Exercise instructions
A verbatim reproduction of the lines below, from the line containing "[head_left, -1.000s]" through the line containing "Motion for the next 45", both ends included, is the whole required output.

Data for analysis
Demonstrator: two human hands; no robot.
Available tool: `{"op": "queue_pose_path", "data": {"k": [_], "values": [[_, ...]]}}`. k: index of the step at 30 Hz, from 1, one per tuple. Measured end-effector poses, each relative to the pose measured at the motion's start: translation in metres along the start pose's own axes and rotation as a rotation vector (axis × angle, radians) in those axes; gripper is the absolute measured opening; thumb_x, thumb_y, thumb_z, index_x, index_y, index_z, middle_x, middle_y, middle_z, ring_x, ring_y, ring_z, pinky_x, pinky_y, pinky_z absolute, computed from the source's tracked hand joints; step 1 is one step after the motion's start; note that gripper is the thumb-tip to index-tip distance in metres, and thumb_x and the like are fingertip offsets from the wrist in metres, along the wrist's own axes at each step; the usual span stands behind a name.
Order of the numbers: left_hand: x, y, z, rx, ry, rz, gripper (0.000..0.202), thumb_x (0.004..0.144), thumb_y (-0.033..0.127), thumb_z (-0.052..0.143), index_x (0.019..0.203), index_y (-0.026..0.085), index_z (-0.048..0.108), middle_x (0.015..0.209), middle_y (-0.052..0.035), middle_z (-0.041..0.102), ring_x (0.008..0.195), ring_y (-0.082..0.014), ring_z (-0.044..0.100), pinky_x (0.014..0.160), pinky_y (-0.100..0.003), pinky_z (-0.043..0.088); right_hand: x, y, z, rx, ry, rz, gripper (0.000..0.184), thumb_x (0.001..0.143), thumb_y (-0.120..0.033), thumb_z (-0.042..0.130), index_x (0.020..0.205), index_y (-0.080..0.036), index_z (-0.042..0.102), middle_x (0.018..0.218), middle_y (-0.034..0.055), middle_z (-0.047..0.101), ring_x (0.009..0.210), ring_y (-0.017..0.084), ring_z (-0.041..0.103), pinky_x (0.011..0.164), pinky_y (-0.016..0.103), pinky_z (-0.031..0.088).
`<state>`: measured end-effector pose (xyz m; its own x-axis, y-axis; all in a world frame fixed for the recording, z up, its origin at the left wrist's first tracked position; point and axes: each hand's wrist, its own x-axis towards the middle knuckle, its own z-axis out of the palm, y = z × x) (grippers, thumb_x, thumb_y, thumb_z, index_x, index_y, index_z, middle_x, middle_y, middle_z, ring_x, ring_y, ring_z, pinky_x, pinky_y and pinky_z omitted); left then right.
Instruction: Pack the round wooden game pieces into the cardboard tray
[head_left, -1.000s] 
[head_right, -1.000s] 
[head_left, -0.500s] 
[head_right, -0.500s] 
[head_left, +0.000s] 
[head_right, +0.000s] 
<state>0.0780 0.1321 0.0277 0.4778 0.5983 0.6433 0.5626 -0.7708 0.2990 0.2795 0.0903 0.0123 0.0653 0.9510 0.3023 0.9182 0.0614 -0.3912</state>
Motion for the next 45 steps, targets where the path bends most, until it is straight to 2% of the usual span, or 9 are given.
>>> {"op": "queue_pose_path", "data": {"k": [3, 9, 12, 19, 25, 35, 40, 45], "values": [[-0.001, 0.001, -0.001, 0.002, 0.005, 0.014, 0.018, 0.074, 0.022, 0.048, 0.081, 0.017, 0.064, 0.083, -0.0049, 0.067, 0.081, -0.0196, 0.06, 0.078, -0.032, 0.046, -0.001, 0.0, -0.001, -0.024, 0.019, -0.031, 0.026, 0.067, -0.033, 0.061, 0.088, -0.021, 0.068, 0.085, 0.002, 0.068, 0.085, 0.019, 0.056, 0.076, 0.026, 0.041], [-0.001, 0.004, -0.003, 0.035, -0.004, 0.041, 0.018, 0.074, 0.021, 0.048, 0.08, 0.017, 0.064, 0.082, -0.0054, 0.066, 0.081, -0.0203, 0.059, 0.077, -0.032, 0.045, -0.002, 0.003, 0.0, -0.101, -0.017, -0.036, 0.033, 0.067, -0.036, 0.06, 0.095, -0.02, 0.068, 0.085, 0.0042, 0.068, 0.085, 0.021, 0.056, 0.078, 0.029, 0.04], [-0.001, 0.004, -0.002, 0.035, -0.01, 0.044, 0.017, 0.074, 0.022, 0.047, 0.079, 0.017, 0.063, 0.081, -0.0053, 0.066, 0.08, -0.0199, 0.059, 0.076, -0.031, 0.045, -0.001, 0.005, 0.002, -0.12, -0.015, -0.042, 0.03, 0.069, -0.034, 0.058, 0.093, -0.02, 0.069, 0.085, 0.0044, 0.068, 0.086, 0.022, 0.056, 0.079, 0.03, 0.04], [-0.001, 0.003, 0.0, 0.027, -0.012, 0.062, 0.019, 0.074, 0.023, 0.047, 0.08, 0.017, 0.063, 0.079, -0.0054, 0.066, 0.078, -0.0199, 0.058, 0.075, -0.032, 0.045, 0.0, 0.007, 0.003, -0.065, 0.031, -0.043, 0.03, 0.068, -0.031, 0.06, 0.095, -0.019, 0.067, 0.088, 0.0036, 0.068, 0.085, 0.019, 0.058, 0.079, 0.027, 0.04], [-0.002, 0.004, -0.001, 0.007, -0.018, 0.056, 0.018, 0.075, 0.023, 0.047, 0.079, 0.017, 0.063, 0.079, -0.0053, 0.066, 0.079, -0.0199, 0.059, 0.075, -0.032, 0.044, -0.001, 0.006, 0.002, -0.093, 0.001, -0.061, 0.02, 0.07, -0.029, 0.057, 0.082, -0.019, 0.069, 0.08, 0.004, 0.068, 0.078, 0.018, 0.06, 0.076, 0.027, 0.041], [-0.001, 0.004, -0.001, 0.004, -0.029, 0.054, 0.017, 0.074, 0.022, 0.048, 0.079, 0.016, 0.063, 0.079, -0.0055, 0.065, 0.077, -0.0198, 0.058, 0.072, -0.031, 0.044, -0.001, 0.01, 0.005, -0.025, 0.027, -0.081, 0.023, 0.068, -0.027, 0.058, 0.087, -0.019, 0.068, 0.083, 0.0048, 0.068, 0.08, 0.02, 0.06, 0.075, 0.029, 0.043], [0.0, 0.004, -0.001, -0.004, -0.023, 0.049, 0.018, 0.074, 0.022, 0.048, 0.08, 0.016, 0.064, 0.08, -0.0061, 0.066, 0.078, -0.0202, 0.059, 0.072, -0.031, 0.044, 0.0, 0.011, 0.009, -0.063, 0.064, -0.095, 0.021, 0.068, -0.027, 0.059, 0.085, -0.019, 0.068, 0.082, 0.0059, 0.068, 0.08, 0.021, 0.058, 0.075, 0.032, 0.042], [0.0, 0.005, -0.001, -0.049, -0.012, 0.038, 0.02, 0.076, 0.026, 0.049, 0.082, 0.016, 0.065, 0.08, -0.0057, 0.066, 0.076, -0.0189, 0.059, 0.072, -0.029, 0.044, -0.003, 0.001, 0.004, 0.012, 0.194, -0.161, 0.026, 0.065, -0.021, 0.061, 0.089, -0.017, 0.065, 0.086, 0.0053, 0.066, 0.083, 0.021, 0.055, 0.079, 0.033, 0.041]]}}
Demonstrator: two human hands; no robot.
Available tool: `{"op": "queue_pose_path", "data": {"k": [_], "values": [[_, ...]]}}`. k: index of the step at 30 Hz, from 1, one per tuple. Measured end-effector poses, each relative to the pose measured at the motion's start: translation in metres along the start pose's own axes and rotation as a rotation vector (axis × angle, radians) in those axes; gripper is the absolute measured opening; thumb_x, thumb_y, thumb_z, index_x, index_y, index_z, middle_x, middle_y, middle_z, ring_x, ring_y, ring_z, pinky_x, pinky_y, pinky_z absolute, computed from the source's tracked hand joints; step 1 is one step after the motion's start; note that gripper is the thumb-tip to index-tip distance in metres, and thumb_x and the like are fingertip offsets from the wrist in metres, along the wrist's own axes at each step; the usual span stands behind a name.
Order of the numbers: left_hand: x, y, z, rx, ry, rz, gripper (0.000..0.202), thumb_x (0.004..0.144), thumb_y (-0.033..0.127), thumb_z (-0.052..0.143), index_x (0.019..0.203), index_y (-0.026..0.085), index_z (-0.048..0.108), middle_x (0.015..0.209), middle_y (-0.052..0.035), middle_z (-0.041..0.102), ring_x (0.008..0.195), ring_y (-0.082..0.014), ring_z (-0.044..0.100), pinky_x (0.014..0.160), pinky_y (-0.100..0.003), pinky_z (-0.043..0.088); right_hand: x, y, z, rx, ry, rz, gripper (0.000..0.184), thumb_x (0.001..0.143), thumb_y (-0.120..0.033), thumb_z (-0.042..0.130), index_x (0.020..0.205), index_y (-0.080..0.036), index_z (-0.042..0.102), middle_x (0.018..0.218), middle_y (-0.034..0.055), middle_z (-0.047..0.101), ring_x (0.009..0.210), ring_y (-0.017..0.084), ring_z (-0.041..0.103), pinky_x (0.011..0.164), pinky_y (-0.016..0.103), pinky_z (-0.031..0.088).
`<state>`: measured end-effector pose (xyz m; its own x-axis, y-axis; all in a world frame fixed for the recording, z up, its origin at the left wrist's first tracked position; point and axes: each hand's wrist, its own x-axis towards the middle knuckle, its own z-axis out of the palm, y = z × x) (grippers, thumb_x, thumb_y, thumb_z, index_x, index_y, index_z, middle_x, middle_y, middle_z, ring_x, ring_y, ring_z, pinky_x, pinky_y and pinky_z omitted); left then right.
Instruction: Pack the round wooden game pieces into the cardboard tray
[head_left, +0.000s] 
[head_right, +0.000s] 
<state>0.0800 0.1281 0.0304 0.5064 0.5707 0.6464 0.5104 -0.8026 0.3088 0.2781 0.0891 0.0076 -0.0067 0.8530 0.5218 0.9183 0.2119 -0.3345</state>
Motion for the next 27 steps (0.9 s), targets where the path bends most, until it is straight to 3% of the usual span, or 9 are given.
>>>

Task solution
[head_left, -1.000s] 
[head_right, -1.000s] 
[head_left, -0.500s] 
[head_right, -0.500s] 
[head_left, +0.000s] 
[head_right, +0.000s] 
<state>0.0780 0.1321 0.0277 0.4778 0.5983 0.6433 0.5626 -0.7708 0.2990 0.2795 0.0903 0.0123 0.0653 0.9510 0.3023 0.9182 0.0614 -0.3912</state>
Motion for the next 45 steps, targets where the path bends most, until it is straight to 2% of the usual span, or 9 are given.

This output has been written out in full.